▶ WHAT YOU WILL DO
Below are entries. Copy exactly the lines running from the line that holds "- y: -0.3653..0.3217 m" to the line that holds "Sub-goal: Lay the", with both ends included.

Records from a data collection
■ ■ ■ ■ ■ ■ ■

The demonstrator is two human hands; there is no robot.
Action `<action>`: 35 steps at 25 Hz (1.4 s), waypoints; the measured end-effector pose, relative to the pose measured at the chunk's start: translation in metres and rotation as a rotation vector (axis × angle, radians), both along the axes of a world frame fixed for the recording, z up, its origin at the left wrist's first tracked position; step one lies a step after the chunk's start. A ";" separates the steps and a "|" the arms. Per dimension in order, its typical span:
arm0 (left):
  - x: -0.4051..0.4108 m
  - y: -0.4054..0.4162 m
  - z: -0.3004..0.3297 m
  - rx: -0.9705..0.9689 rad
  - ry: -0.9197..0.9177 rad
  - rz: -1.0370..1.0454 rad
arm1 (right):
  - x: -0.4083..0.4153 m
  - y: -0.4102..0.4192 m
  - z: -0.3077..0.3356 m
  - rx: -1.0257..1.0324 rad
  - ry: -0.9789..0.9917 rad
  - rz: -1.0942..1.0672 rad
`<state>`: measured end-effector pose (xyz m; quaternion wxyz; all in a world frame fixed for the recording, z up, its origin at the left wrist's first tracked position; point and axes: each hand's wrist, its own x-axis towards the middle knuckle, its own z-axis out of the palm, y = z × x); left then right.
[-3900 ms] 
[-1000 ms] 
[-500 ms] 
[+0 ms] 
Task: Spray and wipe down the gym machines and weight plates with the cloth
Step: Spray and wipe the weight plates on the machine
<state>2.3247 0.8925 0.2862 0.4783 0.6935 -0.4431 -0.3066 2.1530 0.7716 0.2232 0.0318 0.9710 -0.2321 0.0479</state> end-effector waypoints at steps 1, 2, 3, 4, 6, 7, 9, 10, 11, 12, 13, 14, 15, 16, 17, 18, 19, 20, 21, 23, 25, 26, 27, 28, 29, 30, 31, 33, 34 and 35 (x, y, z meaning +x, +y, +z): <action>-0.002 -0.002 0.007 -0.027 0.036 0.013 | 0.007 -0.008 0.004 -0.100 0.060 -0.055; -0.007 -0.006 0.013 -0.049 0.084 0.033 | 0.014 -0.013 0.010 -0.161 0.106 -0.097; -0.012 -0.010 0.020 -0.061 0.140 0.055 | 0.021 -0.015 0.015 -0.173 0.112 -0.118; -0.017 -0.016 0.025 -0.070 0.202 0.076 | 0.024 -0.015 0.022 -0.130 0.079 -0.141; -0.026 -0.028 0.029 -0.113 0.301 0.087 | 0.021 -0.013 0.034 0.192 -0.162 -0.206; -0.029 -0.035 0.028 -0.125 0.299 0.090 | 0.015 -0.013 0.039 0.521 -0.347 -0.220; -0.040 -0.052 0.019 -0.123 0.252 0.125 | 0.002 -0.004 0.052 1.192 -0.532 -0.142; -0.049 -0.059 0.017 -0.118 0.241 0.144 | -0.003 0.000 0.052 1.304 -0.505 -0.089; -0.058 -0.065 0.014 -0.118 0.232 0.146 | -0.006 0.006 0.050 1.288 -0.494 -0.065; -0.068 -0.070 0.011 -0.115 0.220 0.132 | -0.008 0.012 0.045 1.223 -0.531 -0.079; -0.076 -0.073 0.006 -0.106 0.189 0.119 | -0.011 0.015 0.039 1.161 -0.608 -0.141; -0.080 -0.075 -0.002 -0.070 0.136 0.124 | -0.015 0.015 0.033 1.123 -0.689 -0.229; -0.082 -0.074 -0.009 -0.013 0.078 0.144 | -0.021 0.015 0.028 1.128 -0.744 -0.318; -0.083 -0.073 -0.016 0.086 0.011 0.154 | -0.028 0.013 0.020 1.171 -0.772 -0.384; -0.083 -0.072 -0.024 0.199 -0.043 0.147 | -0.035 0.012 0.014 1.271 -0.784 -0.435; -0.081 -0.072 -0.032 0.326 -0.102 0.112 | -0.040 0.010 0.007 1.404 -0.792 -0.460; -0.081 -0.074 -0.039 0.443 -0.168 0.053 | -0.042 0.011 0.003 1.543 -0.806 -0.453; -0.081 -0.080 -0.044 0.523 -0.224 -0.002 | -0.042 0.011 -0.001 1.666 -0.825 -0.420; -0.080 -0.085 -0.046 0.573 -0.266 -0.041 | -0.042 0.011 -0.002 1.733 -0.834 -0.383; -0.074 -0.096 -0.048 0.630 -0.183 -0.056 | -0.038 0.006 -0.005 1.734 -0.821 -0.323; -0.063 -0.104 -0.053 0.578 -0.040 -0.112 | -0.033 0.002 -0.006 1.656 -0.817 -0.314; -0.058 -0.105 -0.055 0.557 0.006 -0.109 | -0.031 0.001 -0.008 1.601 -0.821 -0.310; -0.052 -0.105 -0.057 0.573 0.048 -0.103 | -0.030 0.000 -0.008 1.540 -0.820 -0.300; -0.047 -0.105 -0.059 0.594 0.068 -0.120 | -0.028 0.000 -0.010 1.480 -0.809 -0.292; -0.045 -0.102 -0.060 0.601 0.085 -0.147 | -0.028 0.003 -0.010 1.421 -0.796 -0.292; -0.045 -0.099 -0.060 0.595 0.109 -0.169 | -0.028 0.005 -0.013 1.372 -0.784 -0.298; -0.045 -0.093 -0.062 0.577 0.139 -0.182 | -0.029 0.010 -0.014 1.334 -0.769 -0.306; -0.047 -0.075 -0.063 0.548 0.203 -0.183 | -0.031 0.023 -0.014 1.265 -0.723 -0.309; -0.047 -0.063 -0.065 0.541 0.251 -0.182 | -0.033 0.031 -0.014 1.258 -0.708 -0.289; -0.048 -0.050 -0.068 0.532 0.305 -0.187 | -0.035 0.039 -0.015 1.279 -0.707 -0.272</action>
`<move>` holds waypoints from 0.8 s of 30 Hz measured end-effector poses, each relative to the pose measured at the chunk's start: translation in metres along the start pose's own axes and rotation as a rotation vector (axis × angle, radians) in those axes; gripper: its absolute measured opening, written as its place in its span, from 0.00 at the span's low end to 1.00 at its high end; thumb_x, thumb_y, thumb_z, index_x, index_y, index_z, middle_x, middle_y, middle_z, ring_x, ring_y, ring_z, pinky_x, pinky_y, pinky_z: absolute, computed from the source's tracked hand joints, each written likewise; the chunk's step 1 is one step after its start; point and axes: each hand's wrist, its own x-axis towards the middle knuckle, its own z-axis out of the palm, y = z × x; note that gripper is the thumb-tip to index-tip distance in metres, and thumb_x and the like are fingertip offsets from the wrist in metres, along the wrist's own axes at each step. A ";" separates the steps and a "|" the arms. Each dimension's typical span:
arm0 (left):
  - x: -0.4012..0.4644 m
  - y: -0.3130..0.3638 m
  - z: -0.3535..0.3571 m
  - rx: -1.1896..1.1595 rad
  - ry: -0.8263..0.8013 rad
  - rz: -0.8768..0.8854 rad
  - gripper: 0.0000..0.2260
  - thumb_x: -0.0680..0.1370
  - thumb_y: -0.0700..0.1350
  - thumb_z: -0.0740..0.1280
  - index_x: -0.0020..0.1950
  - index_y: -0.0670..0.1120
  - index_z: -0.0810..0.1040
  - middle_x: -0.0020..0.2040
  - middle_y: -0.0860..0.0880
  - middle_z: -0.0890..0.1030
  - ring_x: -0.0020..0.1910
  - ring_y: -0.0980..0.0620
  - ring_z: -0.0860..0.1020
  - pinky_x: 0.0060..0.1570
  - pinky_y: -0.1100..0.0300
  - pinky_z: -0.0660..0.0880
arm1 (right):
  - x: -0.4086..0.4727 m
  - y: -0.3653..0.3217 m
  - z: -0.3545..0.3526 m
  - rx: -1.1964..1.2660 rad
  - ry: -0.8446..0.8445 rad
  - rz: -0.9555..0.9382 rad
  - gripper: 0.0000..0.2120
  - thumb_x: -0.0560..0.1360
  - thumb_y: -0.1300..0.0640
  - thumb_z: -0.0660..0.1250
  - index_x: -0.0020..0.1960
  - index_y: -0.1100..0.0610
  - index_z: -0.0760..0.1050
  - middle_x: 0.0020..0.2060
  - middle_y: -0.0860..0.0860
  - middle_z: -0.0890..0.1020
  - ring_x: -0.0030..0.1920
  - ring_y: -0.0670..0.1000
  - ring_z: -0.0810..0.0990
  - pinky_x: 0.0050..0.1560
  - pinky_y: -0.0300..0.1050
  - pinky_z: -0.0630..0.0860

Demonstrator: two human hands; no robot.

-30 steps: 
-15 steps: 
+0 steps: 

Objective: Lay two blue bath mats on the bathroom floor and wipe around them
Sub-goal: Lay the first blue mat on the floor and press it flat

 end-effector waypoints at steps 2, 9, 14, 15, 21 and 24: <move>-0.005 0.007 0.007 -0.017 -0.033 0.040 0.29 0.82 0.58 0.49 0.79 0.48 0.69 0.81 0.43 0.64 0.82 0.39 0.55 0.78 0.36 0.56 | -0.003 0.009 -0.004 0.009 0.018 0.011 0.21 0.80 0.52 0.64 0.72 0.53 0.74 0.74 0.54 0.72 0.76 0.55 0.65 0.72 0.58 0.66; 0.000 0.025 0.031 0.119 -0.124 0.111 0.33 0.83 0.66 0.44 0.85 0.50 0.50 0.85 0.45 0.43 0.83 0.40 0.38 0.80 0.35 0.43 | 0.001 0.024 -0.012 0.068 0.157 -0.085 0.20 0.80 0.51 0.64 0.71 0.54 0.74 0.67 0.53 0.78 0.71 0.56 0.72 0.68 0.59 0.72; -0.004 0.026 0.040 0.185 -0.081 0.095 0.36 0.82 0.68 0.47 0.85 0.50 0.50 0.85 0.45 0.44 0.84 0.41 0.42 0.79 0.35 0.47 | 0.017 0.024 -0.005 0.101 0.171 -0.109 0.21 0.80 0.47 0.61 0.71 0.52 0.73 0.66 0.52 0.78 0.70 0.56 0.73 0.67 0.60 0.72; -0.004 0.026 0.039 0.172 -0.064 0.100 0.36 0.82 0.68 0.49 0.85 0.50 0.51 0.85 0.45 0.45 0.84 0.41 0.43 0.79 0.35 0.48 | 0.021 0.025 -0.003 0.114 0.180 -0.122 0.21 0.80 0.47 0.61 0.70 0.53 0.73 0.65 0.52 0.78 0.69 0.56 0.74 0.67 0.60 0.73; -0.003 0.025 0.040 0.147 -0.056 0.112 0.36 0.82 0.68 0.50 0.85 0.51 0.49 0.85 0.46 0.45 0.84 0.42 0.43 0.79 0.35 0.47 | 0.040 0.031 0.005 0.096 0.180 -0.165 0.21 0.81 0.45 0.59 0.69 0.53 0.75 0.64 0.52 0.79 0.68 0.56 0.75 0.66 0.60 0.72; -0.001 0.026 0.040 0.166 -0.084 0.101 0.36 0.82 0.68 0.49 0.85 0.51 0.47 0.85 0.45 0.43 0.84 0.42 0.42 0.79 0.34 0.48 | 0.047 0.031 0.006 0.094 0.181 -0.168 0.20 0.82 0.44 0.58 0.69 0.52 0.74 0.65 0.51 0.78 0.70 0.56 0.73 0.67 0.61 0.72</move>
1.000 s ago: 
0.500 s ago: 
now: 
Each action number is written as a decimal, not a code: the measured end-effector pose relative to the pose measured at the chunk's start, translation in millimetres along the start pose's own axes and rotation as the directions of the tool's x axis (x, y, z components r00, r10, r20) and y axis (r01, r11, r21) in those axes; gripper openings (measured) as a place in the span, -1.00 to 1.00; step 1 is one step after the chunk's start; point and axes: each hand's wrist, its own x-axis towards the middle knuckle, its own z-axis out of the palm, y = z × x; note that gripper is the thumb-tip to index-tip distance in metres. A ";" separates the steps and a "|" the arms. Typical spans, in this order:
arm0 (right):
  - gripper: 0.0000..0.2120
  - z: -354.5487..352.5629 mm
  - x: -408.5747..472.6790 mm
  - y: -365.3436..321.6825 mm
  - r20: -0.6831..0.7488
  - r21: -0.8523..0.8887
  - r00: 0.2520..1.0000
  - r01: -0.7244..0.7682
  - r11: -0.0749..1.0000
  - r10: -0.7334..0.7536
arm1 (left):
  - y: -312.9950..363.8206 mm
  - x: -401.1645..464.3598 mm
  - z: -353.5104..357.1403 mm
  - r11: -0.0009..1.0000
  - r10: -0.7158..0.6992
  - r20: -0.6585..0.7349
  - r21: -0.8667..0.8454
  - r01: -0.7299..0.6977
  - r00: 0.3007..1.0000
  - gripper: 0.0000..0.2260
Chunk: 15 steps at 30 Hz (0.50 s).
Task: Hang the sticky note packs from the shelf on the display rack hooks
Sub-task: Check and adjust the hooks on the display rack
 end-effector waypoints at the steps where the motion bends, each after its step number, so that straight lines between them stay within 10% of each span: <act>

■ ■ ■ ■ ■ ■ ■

▶ EXERCISE SOLUTION
  - y: -0.3653..0.3217 m
  - z: -0.3545..0.3526 m
  - rx: -1.1964..1.2660 rad
  - ry: -0.8446..0.8445 rad
  - rz: -0.9555..0.9382 rad
  - gripper: 0.0000..0.2120
  - thumb_x: -0.0560..0.1360
  - thumb_y: -0.1300..0.0640
  - thumb_z: -0.0660..0.1250
  - index_x: -0.0020..0.1960
  - index_y: -0.1100..0.0610
  - index_z: -0.0760..0.1050
  - middle_x: 0.0020..0.2060
  - middle_y: -0.0860..0.0860
  - middle_z: -0.0890..0.1020
  - ring_x: -0.0030..0.1920
  - ring_y: -0.0670..0.1000
  - ring_z: -0.0810..0.0990
  - pinky_x: 0.0050..0.1560
  - pinky_y: -0.0300..0.1050
  - pinky_z: -0.0630..0.0860

Demonstrator: two human hands; no robot.

-30 steps: 
-15 steps: 
+0 steps: 

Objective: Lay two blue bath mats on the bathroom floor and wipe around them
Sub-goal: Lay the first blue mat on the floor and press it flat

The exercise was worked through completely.